▶ [ACTION ITEM] Working from the data below, write out exactly the lines from its first through the line that contains "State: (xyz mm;", both ends included and pictures omitted.

▶ [Data records]
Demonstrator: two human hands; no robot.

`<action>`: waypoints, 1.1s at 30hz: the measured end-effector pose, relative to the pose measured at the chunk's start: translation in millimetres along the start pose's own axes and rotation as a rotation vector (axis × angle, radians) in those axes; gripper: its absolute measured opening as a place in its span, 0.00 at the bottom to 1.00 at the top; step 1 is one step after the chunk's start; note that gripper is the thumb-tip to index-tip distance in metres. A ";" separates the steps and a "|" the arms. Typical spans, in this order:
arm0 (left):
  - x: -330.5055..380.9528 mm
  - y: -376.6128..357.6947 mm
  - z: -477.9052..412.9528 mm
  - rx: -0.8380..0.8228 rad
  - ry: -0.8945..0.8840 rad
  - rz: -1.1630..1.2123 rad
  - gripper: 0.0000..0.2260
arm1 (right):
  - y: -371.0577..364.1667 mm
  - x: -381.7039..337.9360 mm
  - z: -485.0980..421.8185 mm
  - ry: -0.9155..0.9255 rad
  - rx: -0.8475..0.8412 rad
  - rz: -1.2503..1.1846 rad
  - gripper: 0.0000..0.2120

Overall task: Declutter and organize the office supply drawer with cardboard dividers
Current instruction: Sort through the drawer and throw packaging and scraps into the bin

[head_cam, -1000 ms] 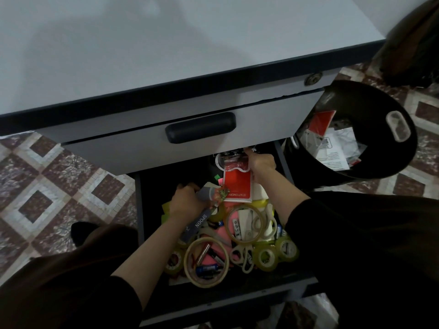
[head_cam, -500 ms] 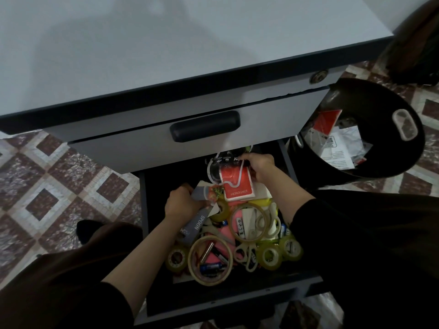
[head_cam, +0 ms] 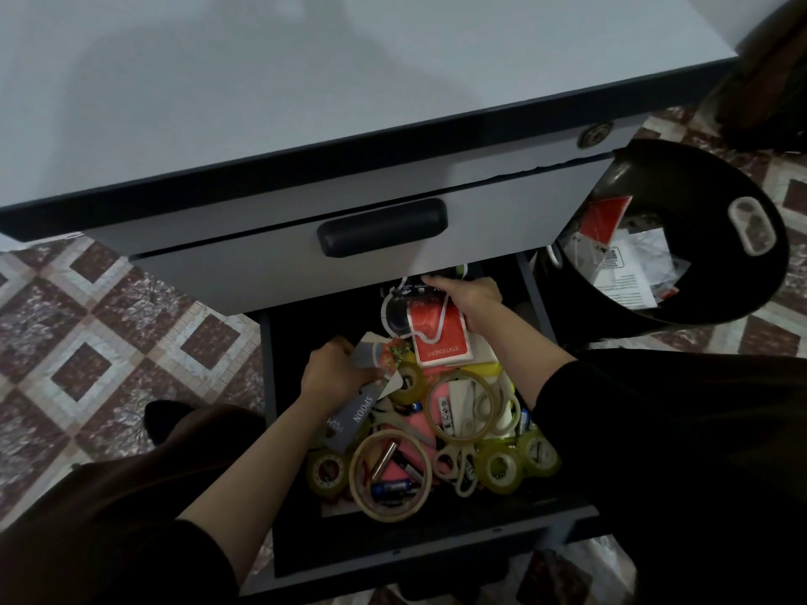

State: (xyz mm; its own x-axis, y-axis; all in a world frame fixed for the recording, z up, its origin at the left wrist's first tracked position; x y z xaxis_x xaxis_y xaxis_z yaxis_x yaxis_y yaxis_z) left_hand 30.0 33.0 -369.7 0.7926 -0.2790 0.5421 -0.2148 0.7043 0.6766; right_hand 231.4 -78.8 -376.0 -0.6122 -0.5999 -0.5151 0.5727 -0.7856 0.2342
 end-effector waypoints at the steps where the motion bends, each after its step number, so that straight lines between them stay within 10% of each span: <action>1: -0.8 -0.3 -0.1 0.002 0.001 -0.003 0.26 | -1.6 -1.5 2.5 0.000 0.007 0.018 0.37; 4: -2.2 -0.6 0.1 -0.002 0.003 -0.007 0.27 | -4.3 -5.5 2.5 0.022 0.033 0.075 0.46; 19: 1.0 4.5 8.1 -0.019 0.008 0.070 0.23 | 6.4 10.8 -4.9 -0.053 -0.084 0.017 0.13; 23: 3.2 10.7 17.9 -0.004 0.005 0.086 0.20 | 11.3 23.1 -1.0 -0.155 -0.187 0.013 0.25; 28: 10.3 19.5 29.9 0.011 -0.013 0.066 0.18 | 18.9 14.1 25.9 -0.144 -0.280 0.107 0.09; 33: 15.2 24.1 41.9 0.021 -0.035 0.103 0.20 | 21.3 21.5 35.7 -0.154 -0.333 0.146 0.14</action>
State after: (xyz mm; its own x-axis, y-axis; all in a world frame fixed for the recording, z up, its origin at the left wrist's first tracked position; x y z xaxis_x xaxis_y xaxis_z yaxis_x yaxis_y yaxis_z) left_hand 13.0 18.4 -324.3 0.7455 -0.2290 0.6260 -0.3063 0.7164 0.6268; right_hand 211.0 -113.9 -352.7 -0.5715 -0.7370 -0.3608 0.7897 -0.6135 0.0023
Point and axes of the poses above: each hand's wrist, its own z-axis away from the middle knuckle, its own y-axis out of the back of the hand, x = y × z, the point moved 8 cm from there along -z, towards the middle knuckle, and after that the axes turned 8 degrees about -y, right-handed, at the moved point
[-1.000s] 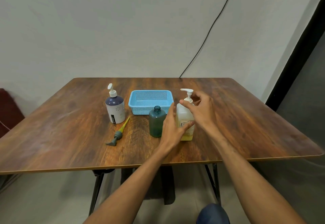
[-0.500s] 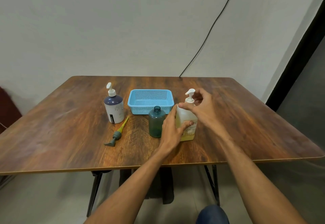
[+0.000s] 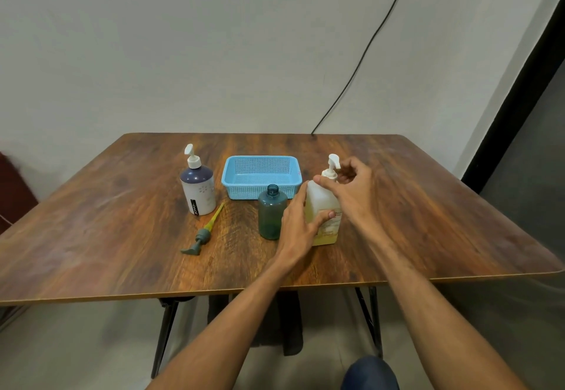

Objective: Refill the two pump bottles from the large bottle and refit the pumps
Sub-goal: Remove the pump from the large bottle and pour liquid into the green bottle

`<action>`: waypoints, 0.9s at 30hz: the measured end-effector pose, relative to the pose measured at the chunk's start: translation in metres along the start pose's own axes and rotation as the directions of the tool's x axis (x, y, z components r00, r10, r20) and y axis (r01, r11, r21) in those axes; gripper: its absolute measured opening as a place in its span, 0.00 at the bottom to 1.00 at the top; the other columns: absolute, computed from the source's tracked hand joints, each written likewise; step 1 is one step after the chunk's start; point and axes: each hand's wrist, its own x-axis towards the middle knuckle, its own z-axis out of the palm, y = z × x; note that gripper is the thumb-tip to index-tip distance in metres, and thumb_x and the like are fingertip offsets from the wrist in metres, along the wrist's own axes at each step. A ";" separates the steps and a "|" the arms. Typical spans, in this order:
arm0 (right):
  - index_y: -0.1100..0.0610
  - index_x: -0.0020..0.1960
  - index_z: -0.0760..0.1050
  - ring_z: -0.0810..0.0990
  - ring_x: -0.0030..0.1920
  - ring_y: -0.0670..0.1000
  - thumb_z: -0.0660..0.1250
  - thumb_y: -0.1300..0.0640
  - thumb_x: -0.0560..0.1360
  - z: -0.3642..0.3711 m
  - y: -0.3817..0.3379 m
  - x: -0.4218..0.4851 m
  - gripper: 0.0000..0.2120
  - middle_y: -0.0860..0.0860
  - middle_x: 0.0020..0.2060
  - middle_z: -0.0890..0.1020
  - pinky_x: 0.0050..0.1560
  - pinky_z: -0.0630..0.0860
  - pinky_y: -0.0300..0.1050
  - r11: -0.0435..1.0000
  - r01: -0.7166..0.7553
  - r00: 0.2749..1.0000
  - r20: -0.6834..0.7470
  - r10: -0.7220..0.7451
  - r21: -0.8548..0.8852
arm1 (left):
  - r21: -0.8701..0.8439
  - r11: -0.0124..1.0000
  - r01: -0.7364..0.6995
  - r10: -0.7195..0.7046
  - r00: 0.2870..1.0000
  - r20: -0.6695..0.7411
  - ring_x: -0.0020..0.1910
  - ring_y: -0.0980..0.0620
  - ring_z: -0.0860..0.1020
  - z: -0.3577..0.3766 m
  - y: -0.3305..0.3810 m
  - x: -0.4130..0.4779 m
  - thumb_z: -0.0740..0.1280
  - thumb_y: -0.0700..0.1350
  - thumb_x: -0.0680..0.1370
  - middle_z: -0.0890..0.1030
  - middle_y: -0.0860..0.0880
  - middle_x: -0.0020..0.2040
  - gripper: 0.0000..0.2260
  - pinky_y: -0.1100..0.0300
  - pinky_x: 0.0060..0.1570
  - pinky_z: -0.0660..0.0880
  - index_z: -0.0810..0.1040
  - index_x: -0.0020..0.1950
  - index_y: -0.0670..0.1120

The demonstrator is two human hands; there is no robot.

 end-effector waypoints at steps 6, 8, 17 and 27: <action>0.51 0.51 0.84 0.87 0.48 0.51 0.81 0.59 0.66 -0.016 0.009 0.015 0.15 0.49 0.46 0.87 0.54 0.83 0.60 0.966 -0.163 0.963 0.246 0.111 0.202 | 0.022 0.999 0.028 -0.028 1.000 -0.003 0.65 0.52 0.77 0.001 -0.001 0.000 0.74 0.56 0.75 0.78 0.49 0.67 0.36 0.48 0.62 0.79 0.63 0.79 0.49; 0.51 0.54 0.83 0.86 0.50 0.50 0.82 0.55 0.64 -0.019 0.009 0.014 0.19 0.49 0.48 0.87 0.54 0.83 0.56 0.966 -0.166 0.962 0.248 0.115 0.199 | 0.019 0.999 0.034 -0.034 0.999 0.001 0.65 0.52 0.77 0.002 -0.001 0.001 0.74 0.55 0.76 0.77 0.49 0.67 0.36 0.48 0.62 0.78 0.62 0.79 0.49; 0.49 0.45 0.82 0.81 0.41 0.43 0.80 0.58 0.68 -0.011 0.002 0.005 0.10 0.46 0.40 0.85 0.41 0.79 0.40 0.989 -0.076 0.989 0.136 0.058 0.131 | -0.024 1.000 -0.006 0.006 1.000 -0.015 0.63 0.54 0.79 0.003 -0.004 0.001 0.74 0.54 0.75 0.79 0.49 0.66 0.34 0.49 0.59 0.80 0.65 0.78 0.48; 0.60 0.47 0.80 0.75 0.34 0.37 0.80 0.58 0.67 -0.001 -0.005 -0.004 0.13 0.48 0.39 0.81 0.35 0.73 0.32 0.997 -0.038 0.999 -0.001 0.038 0.072 | -0.050 0.999 -0.019 0.018 1.000 -0.011 0.62 0.57 0.80 0.003 -0.007 0.001 0.75 0.53 0.75 0.79 0.51 0.66 0.33 0.55 0.58 0.81 0.66 0.77 0.49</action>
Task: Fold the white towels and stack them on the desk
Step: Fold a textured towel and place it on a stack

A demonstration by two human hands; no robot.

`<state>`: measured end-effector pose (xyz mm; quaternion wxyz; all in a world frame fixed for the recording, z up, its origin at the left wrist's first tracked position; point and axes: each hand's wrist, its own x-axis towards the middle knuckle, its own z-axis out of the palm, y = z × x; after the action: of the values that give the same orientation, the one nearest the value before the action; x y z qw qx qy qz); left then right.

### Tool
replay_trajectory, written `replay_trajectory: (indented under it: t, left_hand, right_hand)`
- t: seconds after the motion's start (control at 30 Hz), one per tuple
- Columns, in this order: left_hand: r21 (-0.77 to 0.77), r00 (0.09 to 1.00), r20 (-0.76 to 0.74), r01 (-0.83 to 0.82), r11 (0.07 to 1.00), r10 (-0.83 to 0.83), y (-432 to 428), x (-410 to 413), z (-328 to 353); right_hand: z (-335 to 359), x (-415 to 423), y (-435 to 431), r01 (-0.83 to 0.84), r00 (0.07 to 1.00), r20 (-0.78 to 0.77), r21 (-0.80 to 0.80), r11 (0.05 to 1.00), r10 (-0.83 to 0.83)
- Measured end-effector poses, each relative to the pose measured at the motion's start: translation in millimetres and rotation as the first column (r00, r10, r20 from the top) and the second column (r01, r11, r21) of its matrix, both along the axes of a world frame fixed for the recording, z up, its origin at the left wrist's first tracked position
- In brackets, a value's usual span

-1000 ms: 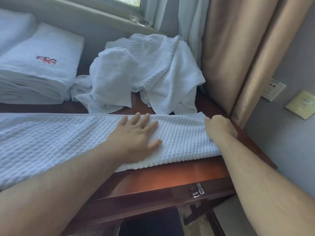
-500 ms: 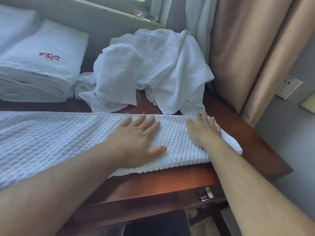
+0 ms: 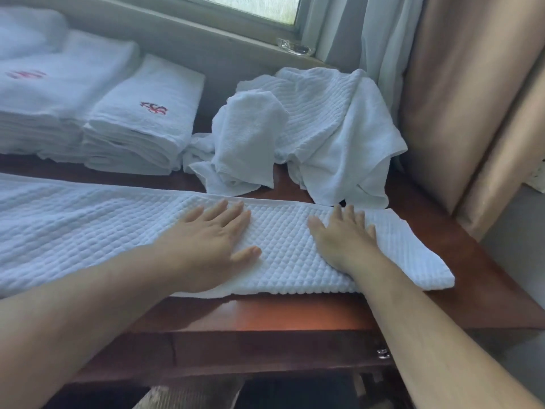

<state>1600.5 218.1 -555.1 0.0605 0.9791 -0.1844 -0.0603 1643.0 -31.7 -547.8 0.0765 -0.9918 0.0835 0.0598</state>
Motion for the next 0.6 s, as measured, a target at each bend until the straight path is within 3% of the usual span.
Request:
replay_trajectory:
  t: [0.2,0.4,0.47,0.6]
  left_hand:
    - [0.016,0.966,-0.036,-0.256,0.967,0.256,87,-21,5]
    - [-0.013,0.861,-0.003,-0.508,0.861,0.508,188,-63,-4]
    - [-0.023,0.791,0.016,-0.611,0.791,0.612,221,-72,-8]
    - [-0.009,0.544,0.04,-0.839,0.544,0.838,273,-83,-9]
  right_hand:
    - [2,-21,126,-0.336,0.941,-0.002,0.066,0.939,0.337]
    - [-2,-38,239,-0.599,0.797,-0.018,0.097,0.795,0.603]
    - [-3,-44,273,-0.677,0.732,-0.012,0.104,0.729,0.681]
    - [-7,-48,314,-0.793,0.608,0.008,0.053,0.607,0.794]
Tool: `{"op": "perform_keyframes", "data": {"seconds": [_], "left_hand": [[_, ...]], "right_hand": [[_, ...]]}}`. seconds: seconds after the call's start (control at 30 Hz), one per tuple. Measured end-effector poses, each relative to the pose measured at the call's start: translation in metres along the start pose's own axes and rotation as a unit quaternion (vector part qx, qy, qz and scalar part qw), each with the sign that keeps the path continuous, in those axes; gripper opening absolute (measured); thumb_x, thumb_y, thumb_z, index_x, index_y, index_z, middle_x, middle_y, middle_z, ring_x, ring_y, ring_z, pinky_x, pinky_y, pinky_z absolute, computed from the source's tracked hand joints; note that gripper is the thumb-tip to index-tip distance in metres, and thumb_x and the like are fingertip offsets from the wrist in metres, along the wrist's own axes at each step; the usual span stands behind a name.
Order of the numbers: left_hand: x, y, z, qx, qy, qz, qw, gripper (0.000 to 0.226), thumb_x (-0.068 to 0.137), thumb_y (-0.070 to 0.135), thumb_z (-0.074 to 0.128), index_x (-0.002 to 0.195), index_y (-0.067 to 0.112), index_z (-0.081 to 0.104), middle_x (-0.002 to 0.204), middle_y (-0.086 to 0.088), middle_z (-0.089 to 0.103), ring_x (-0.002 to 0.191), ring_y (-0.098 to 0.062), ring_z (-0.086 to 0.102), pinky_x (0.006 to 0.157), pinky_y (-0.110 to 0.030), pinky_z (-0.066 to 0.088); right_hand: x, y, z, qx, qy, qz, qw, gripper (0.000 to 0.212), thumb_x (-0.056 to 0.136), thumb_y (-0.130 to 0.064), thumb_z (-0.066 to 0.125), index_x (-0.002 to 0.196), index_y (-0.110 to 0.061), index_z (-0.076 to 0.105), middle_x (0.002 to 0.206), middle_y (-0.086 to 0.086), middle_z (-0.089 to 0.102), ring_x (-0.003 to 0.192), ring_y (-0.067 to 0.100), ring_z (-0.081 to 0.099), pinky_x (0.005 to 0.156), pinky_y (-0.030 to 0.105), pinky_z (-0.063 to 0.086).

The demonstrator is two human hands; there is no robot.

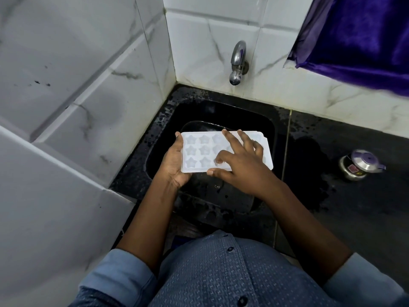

▶ [RESULT]
Demonstrator: two human hands; no robot.

`<action>`: waypoints, 1.1s at 30hz: the measured end-effector pose, relative to the pose measured at the chunk's start: translation in millimetres along the start pose's own axes and rotation as a rotation vector (axis × angle, radians) in those axes; gripper: its absolute measured opening as a place in its span, 0.00 at the bottom to 1.00 at the top; step 1 is one step after the chunk's start; note that gripper is the thumb-tip to index-tip distance in metres. A ";" separates the steps and a "|" the arms. Typical spans, in this order:
arm0 (left):
  - x: -330.5055..380.9528 mm
  - y: -376.6128..357.6947 mm
  - z: -477.9052..412.9528 mm
  - rx: -0.8380..0.8228 rad
  - ry: -0.8945..0.8840 rad
  - rz: -1.1630..1.2123 rad
  - gripper: 0.0000..0.2260
arm1 (right):
  - y: -371.0577..364.1667 mm
  - x: -381.7039..337.9360 mm
  - z: -485.0980..421.8185 mm
  - ry: -0.9155..0.9255 rad
  - rx: -0.8475..0.8412 rad
  - rz: -1.2503..1.1846 rad
  - gripper: 0.0000..0.2120

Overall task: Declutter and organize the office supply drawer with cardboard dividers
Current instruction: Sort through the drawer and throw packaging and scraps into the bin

[head_cam, -1000 ms] 
[head_cam, -500 ms] 
[head_cam, +0 ms] 

State: (xyz mm; its own x-axis, y-axis; all in a world frame fixed for the recording, z up, its origin at the left wrist's first tracked position; x y z xaxis_x xaxis_y xaxis_z yaxis_x yaxis_y yaxis_z) left_hand 30.0 33.0 -369.7 0.7926 -0.2790 0.5421 -0.2148 0.7043 0.6766; right_hand 231.4 -78.8 -376.0 -0.6122 -0.5999 -0.5151 0.5727 -0.7856 0.2342

No more work remains in this exercise.